[libcamera-devel,2/2] utils: checkstyle.py: Support single line hunks

Message ID 20200107154442.17372-3-kieran.bingham@ideasonboard.com
State Accepted
Headers show
Series
  • utils: checkstyle: Two checkstyle fixes
Related show

Commit Message

Kieran Bingham Jan. 7, 2020, 3:44 p.m. UTC
The checkstyle script expects hunks to be declared with a start line and
line count, however the unified diff format [0] declares that a single
line hunk will only have the start line:

> If a hunk contains just one line, only its start line number appears.
> Otherwise its line numbers look like ‘start,count’. An empty hunk is
> considered to start at the line that follows the hunk.

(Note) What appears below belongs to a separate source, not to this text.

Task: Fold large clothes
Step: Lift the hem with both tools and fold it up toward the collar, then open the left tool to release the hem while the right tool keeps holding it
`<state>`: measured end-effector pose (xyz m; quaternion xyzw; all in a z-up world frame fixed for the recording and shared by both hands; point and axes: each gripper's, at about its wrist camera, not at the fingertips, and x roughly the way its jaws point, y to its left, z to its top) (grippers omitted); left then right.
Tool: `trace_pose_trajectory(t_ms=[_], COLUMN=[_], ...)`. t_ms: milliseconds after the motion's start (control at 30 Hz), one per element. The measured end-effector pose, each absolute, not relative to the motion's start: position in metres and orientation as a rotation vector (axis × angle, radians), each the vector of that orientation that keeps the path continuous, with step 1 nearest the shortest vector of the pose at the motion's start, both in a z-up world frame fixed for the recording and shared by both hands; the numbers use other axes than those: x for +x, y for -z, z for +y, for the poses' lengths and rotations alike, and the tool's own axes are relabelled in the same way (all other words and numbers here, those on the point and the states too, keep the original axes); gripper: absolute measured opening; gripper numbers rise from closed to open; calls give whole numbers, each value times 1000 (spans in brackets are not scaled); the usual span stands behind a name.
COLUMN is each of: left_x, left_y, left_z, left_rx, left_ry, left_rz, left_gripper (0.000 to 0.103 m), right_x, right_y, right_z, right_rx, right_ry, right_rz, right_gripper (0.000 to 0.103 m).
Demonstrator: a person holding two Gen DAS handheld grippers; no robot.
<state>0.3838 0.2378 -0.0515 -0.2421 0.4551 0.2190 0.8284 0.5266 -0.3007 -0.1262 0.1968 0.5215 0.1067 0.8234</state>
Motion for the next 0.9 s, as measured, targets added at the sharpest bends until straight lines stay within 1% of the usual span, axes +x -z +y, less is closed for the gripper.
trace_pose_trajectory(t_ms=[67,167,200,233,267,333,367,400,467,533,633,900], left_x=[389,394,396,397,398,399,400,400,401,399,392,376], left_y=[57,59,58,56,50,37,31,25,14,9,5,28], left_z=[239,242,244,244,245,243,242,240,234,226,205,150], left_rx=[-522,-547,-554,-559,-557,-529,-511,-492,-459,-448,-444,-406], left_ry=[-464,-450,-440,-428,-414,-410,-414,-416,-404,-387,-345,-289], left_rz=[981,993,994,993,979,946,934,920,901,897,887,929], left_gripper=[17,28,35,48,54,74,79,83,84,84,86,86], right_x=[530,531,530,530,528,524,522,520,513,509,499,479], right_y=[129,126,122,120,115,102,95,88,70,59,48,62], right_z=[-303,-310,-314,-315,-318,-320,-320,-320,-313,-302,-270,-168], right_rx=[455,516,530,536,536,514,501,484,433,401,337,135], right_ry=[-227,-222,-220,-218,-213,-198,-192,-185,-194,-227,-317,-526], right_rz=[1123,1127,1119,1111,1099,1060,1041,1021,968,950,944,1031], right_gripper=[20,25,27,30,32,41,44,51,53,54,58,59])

[0] https://www.gnu.org/software/diffutils/manual/html_node/Detailed-Unified.html#Detailed-Unified

Attempting to parse a single line hunk results in the following error:

  File "./utils/checkstyle.py", line 110, in __init__
    raise RuntimeError("Malformed diff hunk header '%s'" % line)
  RuntimeError: Malformed diff hunk header '@@ -1 +1,2 @@

The DiffHunk class only makes use of the start line, and does not
utilise the line count, thus update the regex to make the unused
groups optional, along with its comma separator.

Signed-off-by: Kieran Bingham <kieran.bingham@ideasonboard.com>
---
 utils/checkstyle.py | 2 +-
 1 file changed, 1 insertion(+), 1 deletion(-)

Comments

Laurent Pinchart Jan. 7, 2020, 3:58 p.m. UTC | #1
Hi Kieran,

Thank you for the patch.

On Tue, Jan 07, 2020 at 03:44:41PM +0000, Kieran Bingham wrote:
> The checkstyle script expects hunks to be declared with a start line and
> line count, however the unified diff format [0] declares that a single
> line hunk will only have the start line:
> 
> > If a hunk contains just one line, only its start line number appears.
> > Otherwise its line numbers look like ‘start,count’. An empty hunk is
> > considered to start at the line that follows the hunk.
> 
> [0] https://www.gnu.org/software/diffutils/manual/html_node/Detailed-Unified.html#Detailed-Unified
> 
> Attempting to parse a single line hunk results in the following error:
> 
>   File "./utils/checkstyle.py", line 110, in __init__
>     raise RuntimeError("Malformed diff hunk header '%s'" % line)
>   RuntimeError: Malformed diff hunk header '@@ -1 +1,2 @@
> 
> The DiffHunk class only makes use of the start line, and does not
> utilise the line count, thus update the regex to make the unused
> groups optional, along with its comma separator.
> 
> Signed-off-by: Kieran Bingham <kieran.bingham@ideasonboard.com>
> ---
>  utils/checkstyle.py | 2 +-
>  1 file changed, 1 insertion(+), 1 deletion(-)
> 
> diff --git a/utils/checkstyle.py b/utils/checkstyle.py
> index 41cd3371e81e..ab3b977358c7 100755
> --- a/utils/checkstyle.py
> +++ b/utils/checkstyle.py
> @@ -102,7 +102,7 @@ class DiffHunkSide(object):
>  
>  
>  class DiffHunk(object):
> -    diff_header_regex = re.compile(r'@@ -([0-9]+),([0-9]+) \+([0-9]+),([0-9]+) @@')
> +    diff_header_regex = re.compile(r'@@ -([0-9]+)(,[0-9]+)? \+([0-9]+)(,?[0-9]+)? @@')

How about

    diff_header_regex = re.compile(r'@@ -([0-9]+),?([0-9]+)? \+([0-9]+),?([0-9]+)? @@')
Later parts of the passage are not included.